(Warning: may not be suitable for vegetarian readers!)
Eid-ul-Adha (translates to 'festival of Sacrifice'), is an important festival in the Muslim calendar. Also known as the Greater Eid, the festival honours the prophet Ibrahim's willingness to sacrifice his son to God.
Muslims all over the world observe this day by slaughtering an animal – a sheep, goat, cow or camel (depending on region). Once the animal is slaughtered, the meat and organs of the animal are prepared and shared among family and friends. People will often donate money – or even live animals – to poorer families in order for them to participate in the religious celebration.
Whether goat, sheep, cow or camel, all animals are slaughtered in a humane way and in accordance with Islamic tradition. The Quran (the central religious text of Islam) states that the animal should be treated and raised as naturally as possible and Islamic guidelines should be followed for the slaughter. These guidelines are followed with every slaughter, not just for the celebration of Eid – the meat of the animal is then ‘halal’ (‘permissible’) and acceptable for Muslims to eat.
And nothing goes to waste! The whole animal is eaten or used in some way. There are a number of traditional Moroccan dishes that use the head, tail, feet and stomach – even the brain! The fur of the sheep is also stripped away, dried out and then used as rugs in the family home.
Every Muslim country and culture has its own traditions that surround this festival. In Morocco, families gather together to celebrate, people congregate at the mosque for the first morning prayer of the holiday, new clothes are bought for children to wear and sweet cakes are prepared for everyone to enjoy.

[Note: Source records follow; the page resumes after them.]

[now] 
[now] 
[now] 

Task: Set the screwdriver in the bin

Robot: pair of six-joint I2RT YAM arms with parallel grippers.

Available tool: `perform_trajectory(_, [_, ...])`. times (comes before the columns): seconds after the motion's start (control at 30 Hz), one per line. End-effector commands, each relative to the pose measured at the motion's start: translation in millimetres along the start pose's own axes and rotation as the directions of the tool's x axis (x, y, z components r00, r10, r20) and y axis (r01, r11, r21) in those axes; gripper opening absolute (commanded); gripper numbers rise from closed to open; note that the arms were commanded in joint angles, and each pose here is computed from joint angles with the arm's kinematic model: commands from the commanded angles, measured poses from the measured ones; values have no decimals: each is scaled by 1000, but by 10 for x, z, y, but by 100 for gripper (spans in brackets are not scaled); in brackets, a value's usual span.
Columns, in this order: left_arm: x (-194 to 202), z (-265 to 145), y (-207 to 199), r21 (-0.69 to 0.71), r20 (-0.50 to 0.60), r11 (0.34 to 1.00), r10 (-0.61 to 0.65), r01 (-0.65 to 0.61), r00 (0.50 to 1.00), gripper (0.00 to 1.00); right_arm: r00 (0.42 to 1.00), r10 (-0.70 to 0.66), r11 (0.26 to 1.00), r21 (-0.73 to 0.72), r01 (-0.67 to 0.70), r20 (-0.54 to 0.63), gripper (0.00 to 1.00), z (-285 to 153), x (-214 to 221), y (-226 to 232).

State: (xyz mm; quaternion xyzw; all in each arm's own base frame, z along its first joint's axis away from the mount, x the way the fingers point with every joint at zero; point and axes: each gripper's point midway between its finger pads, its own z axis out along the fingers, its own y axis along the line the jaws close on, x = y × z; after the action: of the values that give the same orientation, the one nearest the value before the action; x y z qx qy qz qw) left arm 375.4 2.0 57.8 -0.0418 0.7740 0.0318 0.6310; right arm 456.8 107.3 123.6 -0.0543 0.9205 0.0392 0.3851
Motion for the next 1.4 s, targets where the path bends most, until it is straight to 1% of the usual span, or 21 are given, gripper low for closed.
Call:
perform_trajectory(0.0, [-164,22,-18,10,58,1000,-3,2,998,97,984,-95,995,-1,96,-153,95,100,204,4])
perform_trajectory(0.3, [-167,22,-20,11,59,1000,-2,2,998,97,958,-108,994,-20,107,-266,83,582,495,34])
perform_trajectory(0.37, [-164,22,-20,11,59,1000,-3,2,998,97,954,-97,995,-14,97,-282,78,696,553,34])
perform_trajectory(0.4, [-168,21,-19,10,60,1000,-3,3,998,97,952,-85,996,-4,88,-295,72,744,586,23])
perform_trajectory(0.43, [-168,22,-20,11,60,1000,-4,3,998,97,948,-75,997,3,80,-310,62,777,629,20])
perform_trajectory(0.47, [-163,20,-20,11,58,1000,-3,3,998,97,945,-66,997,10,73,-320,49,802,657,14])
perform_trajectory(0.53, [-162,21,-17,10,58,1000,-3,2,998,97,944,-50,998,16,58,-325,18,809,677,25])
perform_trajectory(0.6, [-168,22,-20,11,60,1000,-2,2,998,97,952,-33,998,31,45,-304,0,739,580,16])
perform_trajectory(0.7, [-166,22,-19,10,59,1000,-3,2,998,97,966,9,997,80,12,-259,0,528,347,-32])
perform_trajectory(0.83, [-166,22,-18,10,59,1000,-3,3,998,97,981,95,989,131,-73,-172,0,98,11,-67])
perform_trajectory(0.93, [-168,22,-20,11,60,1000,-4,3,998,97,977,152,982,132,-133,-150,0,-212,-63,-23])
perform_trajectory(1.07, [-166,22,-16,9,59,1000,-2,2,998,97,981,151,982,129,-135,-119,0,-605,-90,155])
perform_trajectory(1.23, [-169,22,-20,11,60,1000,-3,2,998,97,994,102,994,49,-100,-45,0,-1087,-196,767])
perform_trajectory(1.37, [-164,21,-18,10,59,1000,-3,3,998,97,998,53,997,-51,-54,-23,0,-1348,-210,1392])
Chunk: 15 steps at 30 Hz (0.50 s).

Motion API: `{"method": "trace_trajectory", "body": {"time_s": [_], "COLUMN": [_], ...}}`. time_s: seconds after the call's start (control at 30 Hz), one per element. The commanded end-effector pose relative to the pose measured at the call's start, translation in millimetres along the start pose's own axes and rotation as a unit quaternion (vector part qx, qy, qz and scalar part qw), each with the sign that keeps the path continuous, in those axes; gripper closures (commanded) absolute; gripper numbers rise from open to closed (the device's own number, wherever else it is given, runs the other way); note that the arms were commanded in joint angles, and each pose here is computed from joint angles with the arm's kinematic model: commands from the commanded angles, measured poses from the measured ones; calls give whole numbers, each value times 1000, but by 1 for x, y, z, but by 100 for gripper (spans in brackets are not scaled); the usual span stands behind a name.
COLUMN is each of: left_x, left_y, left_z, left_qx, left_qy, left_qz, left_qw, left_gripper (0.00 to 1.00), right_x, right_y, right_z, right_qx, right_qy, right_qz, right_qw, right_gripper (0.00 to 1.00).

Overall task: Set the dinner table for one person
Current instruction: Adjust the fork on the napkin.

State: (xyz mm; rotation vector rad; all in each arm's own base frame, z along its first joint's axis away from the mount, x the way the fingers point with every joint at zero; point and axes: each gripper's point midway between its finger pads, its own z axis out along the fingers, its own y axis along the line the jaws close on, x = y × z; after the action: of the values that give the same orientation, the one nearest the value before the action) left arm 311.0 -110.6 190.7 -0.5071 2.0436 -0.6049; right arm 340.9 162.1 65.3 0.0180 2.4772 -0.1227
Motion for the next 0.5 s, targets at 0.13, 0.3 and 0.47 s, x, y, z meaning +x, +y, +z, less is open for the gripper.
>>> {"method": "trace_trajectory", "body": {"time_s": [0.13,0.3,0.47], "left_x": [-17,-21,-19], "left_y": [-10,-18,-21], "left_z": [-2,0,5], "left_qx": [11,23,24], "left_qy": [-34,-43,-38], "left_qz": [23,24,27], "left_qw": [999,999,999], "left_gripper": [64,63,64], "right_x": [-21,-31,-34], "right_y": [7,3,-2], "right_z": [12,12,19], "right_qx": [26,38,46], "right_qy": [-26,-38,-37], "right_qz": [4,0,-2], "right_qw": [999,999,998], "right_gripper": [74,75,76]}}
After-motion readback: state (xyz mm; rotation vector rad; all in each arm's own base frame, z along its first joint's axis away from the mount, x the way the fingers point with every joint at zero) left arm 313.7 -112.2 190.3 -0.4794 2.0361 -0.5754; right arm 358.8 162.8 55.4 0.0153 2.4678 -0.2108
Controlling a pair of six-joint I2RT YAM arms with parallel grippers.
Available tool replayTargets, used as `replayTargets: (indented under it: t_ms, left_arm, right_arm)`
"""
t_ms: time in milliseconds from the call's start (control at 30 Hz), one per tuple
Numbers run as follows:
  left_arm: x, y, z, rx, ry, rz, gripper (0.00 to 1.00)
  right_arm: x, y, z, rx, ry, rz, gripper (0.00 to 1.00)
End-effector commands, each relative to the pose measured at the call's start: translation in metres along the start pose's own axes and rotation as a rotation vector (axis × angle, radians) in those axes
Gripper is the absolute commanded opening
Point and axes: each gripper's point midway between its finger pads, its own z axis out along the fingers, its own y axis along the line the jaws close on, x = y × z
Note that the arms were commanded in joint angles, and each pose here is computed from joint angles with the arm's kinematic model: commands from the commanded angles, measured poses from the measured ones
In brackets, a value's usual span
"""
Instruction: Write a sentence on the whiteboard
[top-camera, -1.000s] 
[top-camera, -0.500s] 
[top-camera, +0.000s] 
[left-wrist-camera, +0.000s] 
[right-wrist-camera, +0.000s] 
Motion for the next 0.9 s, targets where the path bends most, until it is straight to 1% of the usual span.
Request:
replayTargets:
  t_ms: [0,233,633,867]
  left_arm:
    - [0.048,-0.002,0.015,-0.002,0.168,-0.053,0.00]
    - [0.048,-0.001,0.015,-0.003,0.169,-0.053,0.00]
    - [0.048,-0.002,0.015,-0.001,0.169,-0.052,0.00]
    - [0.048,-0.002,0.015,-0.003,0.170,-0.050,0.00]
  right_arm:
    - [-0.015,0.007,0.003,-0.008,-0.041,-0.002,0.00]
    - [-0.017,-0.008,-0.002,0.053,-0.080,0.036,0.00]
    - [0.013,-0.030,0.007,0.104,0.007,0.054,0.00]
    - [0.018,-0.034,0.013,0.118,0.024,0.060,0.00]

Women paint their hands and feet with henna, men and boys visit the barber, and people visit the hammam in order to purify themselves before the holy feast. It is a time for family and for everyone to be together.
If you are visiting Morocco during Eid, you will experience a great sense of community. Moroccans travel far and wide to visit family and friends, people wish each other ‘Eid Mubarak Said’ (‘blessed Eid’, ‘happy Eid’) and some Moroccans will even invite you to their homes to celebrate with them.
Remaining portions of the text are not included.